Exercise description - Up to the line containing "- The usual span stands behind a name", nothing is kept; from that line through the end of the data below, output every line exactly.

***** Recorded data

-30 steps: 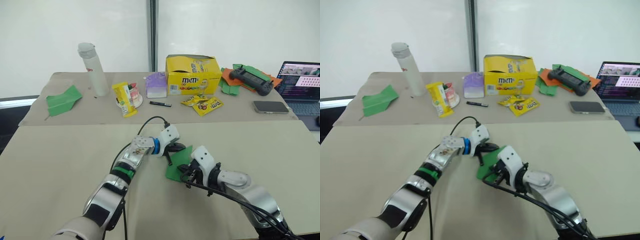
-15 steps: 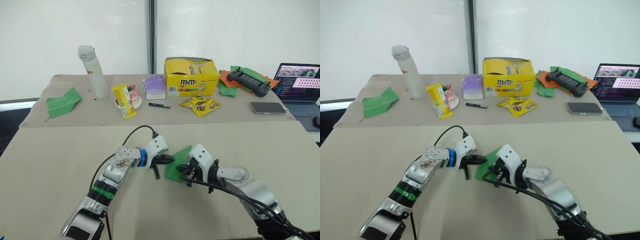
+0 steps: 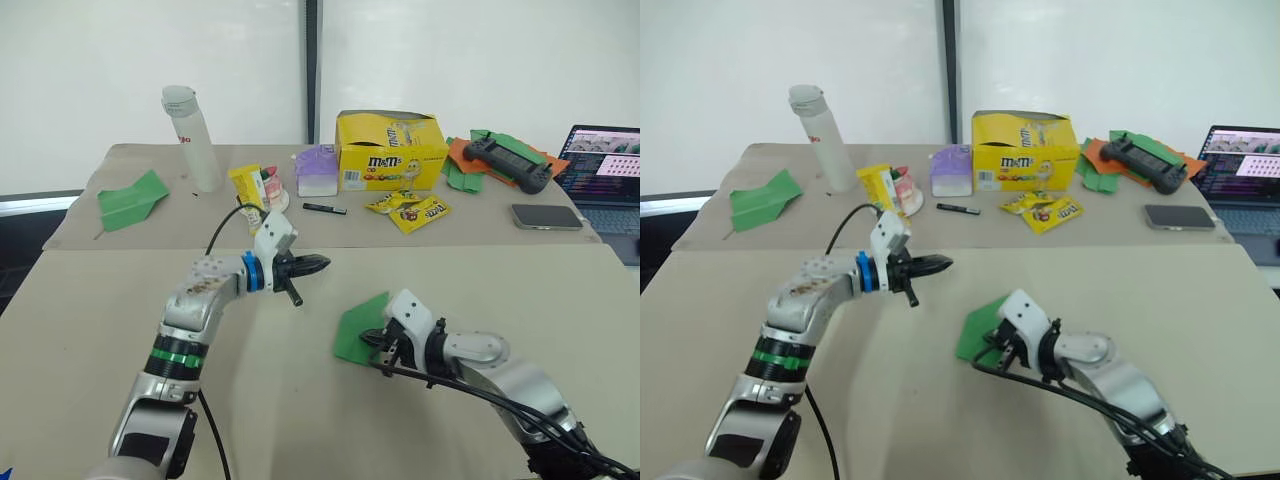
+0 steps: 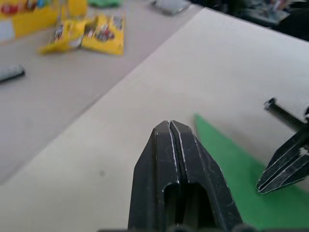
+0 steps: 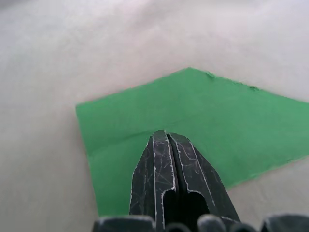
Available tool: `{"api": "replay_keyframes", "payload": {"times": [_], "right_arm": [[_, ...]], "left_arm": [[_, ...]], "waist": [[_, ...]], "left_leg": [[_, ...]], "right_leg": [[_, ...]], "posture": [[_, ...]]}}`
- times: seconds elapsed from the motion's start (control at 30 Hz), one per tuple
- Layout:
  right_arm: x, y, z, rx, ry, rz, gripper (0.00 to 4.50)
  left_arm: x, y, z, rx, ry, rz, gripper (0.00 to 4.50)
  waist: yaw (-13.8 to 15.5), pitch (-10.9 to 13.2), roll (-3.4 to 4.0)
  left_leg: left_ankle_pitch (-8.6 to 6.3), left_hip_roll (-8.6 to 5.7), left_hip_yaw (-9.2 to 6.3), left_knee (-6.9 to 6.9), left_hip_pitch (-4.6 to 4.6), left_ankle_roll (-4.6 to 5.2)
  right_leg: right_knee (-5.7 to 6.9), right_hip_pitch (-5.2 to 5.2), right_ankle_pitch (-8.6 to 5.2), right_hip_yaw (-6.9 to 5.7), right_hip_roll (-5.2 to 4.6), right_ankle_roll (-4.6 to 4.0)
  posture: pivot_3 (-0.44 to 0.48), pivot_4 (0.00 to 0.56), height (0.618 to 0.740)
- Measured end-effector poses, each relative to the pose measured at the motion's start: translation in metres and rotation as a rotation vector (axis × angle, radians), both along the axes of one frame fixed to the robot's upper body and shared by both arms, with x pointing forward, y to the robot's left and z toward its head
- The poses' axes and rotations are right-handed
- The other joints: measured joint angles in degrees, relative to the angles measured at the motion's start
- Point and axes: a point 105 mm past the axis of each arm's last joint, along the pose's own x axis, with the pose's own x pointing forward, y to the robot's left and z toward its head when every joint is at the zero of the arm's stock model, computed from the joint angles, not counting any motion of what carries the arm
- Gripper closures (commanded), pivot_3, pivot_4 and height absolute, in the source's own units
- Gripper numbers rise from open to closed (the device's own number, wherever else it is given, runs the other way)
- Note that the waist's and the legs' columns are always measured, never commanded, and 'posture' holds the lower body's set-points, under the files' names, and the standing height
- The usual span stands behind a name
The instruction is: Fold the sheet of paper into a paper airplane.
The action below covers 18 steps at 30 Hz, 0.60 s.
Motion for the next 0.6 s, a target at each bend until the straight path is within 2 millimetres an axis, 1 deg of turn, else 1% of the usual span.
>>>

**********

Solved exercise -
- The usual span stands behind a name
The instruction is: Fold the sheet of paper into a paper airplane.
The action below covers 18 steps at 30 Hz, 0.60 s.
Motion for the next 0.6 s, a target at each bend until the straight path is within 2 millimetres an axis, 1 deg of turn, else 1% of the usual span.
>>>

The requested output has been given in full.